The corroboration rule applies in juvenile
proceedings. State in Interest of J.F., 286 N.J. Super. 89,
101 (App. Div. 1995); State in the Interest of W.J., 116
N.J. Super. 462, 465 (App. Div. 1971).

Circumstantial evidence of a crime is sufficient to
satisfy the corroboration rule. In State v. Zarinsky, 143
N.J. Super. 35 (App. Div. 1976), aff’d, 75 N.J. 101
(1977), the defendant was indicted in 1975 for
committing a murder in 1969. The victim’s body could
not be found. The Appellate Division held that
circumstantial evidence, such as testimony that the
defendant was seen with the victim on the day she
disappeared, sufficed to corroborate his confessions to the
murder. The Zarinsky court also noted that “a voir dire to
determine the existence of corroboration is not a
condition precedent to the admission of a confession.” It
is sufficient if the State’s proofs, adduced during its case
in chief, disclose evidence of corroboration.
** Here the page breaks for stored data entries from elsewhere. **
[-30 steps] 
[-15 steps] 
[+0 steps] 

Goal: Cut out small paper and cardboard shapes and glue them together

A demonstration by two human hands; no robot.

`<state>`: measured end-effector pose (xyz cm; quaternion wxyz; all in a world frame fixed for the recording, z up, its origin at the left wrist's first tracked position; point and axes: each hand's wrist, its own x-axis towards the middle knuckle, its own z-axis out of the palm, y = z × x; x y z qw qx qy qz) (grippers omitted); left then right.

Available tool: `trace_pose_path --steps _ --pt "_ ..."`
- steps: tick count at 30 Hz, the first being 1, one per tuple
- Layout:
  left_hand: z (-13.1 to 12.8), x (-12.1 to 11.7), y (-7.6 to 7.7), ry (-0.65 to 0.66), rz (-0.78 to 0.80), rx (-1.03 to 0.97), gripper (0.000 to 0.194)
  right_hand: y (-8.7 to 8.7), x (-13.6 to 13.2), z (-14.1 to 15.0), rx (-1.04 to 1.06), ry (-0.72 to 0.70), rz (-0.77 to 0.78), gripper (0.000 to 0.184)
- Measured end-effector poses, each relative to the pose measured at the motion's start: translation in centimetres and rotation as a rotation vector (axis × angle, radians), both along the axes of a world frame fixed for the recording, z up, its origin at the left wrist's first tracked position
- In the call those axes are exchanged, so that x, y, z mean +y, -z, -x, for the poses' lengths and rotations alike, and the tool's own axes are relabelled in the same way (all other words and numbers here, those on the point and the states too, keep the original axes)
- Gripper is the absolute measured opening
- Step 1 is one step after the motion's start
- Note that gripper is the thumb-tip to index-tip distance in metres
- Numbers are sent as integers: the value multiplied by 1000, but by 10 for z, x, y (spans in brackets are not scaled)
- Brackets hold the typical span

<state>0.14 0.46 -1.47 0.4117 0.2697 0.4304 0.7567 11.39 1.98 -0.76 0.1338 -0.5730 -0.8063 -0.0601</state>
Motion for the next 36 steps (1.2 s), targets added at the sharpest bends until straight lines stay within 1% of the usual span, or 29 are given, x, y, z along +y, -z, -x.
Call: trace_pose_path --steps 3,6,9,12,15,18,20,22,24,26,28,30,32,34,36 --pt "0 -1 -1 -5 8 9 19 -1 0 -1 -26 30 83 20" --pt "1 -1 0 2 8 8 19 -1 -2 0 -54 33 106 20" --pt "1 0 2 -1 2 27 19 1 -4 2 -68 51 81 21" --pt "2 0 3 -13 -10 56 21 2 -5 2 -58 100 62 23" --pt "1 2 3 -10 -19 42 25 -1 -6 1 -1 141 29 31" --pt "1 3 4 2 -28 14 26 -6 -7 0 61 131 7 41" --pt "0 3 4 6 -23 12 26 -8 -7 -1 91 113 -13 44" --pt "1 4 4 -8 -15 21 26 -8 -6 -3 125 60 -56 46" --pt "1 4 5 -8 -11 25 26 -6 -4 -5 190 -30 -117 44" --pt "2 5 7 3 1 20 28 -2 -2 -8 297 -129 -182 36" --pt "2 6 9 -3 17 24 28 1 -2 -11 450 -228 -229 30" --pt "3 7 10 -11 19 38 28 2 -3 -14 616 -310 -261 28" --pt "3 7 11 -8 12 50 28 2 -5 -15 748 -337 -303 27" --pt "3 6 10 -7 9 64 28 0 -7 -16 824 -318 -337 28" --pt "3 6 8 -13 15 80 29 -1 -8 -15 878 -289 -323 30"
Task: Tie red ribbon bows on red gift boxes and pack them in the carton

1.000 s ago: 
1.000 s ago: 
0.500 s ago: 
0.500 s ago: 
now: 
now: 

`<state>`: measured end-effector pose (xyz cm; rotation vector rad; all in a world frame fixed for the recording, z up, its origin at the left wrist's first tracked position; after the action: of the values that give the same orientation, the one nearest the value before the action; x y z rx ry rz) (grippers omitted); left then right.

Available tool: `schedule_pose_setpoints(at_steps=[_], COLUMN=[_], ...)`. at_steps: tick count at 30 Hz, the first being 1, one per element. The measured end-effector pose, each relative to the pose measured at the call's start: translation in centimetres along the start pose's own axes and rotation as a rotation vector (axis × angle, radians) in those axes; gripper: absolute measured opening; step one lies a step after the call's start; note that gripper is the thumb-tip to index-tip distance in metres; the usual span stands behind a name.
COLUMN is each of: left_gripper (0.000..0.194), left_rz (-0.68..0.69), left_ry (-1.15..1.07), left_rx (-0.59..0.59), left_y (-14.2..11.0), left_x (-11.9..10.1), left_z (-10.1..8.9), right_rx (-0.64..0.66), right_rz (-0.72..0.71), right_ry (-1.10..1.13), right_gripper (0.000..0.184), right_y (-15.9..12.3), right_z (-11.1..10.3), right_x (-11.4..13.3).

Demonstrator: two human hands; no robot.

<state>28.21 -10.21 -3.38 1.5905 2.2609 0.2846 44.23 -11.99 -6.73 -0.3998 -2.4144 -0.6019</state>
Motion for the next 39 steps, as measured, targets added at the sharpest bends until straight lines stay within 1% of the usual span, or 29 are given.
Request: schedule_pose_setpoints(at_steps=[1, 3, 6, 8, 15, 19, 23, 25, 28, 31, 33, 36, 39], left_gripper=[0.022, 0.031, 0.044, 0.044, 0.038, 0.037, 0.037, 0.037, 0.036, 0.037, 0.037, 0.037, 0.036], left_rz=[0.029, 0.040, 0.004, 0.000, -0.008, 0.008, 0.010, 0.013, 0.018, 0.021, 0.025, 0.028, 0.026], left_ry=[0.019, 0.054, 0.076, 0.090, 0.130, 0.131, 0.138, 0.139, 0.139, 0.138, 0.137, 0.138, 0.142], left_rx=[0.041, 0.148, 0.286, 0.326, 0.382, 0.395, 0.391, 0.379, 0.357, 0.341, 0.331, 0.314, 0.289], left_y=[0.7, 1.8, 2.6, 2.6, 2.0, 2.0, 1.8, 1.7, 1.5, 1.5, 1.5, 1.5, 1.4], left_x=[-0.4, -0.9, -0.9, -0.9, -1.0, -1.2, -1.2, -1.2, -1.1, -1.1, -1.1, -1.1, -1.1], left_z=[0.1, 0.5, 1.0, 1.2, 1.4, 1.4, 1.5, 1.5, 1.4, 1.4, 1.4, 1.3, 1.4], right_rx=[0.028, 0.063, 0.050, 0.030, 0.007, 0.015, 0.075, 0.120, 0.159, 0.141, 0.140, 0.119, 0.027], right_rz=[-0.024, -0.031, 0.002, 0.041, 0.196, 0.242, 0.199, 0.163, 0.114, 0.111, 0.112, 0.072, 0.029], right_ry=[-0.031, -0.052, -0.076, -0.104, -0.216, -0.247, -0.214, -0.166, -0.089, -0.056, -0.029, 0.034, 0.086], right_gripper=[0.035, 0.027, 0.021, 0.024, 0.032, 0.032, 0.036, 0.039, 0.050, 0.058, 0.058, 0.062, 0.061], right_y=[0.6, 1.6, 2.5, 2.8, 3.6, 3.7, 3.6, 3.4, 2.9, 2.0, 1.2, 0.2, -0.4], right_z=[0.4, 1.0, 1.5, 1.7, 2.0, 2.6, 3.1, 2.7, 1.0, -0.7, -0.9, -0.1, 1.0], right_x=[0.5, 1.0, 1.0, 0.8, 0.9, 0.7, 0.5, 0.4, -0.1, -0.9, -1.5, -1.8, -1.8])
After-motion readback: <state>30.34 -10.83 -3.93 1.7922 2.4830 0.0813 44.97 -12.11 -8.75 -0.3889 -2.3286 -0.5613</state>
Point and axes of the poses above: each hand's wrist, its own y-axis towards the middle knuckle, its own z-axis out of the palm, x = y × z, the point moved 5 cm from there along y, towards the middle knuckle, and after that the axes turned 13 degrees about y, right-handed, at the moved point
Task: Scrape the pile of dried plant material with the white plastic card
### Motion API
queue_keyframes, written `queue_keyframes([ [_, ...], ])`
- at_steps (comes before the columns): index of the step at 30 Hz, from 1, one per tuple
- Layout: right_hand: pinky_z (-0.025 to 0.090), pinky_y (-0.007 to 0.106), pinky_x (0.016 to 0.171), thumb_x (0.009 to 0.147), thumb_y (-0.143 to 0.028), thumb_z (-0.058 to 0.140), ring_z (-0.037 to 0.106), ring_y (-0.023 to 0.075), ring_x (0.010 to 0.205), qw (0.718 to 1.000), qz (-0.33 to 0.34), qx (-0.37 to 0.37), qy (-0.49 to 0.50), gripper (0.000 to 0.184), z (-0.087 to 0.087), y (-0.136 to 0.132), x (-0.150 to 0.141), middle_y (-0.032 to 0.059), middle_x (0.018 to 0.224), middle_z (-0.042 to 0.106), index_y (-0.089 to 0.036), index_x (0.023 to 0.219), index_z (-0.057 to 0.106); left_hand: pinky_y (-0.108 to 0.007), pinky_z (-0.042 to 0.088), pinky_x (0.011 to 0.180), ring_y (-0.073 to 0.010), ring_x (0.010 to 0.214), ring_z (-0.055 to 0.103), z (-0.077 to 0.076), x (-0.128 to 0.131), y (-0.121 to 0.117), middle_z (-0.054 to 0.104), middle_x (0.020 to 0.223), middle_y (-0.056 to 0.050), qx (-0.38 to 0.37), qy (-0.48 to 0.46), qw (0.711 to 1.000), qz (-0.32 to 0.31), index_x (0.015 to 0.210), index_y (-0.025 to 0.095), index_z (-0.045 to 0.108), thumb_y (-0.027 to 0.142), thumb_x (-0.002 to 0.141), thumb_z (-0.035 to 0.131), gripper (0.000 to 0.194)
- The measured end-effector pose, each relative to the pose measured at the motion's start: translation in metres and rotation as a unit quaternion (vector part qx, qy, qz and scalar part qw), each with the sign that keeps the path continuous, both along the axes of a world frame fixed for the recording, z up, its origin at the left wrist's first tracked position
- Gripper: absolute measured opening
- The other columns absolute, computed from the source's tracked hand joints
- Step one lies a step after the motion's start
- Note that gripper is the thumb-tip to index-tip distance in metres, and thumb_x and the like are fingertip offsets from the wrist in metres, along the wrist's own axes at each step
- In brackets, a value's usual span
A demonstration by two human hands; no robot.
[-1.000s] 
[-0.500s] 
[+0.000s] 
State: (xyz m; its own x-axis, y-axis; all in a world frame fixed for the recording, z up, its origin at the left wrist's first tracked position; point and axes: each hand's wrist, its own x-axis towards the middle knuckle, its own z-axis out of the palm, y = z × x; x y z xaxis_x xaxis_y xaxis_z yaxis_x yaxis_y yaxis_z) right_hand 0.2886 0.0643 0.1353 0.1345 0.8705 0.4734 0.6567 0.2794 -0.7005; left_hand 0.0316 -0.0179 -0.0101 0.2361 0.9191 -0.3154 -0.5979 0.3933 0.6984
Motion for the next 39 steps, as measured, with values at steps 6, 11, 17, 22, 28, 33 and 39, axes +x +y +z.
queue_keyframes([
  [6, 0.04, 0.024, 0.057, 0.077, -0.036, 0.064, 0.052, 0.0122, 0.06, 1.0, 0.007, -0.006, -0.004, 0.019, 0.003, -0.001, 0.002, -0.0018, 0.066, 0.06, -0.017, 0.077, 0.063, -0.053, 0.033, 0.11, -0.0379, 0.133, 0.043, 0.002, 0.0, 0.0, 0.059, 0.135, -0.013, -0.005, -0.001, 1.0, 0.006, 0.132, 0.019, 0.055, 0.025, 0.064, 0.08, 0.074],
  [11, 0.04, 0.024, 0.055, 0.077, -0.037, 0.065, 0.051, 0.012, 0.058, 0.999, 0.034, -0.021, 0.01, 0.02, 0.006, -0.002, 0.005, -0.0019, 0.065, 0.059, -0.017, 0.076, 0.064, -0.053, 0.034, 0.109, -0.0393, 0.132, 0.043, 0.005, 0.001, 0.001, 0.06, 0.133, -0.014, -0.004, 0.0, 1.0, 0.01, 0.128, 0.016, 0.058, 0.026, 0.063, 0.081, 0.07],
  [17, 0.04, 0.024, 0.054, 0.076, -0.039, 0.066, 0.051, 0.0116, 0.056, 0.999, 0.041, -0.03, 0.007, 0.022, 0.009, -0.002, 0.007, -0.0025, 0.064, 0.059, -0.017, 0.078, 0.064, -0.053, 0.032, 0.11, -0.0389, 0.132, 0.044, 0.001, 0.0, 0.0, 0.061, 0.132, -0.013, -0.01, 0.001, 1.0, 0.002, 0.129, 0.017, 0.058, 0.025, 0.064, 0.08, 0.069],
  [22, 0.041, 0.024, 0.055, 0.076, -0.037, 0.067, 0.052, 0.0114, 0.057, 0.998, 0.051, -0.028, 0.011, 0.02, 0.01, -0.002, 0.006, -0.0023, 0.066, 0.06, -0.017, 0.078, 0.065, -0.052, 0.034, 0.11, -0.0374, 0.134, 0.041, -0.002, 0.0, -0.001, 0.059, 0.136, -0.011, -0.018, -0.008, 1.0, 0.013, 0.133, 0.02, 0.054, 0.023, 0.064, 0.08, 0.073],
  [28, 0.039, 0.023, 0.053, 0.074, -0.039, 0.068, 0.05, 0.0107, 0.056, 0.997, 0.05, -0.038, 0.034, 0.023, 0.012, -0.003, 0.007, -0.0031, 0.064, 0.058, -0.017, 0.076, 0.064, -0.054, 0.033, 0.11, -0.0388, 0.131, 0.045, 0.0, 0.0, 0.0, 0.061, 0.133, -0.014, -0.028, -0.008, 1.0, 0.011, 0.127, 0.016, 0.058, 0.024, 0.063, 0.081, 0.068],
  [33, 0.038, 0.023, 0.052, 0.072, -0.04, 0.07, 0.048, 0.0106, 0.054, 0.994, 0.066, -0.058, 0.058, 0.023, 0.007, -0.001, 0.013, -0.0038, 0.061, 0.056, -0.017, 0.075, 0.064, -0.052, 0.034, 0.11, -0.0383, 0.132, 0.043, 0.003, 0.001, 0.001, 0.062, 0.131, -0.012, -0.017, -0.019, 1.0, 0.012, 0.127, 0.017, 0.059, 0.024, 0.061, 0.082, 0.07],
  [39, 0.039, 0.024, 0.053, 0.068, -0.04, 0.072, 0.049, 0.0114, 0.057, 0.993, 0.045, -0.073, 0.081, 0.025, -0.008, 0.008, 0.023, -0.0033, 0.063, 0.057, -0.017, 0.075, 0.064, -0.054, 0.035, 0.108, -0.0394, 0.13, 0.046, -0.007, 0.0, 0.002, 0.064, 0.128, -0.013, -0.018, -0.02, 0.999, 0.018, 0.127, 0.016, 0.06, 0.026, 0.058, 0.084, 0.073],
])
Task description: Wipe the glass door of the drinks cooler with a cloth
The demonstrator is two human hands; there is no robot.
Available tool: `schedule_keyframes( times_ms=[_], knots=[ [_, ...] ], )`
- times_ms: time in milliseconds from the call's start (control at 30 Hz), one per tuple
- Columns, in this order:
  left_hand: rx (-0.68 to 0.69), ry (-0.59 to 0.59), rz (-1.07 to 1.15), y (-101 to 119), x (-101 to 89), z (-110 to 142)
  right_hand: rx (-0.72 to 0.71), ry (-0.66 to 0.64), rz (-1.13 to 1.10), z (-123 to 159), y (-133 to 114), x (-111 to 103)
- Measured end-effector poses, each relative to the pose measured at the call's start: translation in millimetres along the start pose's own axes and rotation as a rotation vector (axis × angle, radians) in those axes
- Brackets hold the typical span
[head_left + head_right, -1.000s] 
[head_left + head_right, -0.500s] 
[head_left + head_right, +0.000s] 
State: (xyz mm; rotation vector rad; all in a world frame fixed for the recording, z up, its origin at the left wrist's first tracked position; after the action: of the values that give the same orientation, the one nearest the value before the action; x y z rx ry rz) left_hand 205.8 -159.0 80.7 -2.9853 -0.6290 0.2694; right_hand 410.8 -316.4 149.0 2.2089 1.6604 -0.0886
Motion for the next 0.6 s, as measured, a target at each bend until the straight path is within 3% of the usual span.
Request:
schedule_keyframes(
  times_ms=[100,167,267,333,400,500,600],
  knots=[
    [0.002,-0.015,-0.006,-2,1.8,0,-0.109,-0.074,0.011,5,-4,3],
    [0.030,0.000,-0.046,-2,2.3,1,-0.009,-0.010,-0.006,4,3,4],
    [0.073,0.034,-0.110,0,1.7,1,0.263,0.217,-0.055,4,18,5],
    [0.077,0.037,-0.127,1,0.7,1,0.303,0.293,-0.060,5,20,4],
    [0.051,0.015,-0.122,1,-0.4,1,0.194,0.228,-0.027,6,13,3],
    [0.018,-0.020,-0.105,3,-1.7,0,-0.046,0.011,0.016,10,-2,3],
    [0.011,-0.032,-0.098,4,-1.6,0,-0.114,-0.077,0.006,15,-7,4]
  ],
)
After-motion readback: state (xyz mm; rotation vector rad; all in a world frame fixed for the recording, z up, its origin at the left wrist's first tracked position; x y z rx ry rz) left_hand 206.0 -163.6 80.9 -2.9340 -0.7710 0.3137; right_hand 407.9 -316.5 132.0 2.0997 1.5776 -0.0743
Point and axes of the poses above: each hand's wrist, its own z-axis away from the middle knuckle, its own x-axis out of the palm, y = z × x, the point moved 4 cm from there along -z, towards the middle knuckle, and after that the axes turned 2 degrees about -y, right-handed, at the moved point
Hence, the
appropriate remedy for a failure to corroborate a
confession is a motion for a judgment of acquittal at the
close of the State’s case.


  1. Co-Conspirator Statements


N.J.R.E. 803(b)(5), replacing Evid. R. 63(9)(b),
permits the admission of a hearsay statement against a
party if “at the time the party and the declarant were
participating in a plan to commit a crime or civil wrong
and the statement was made in furtherance of that plan.”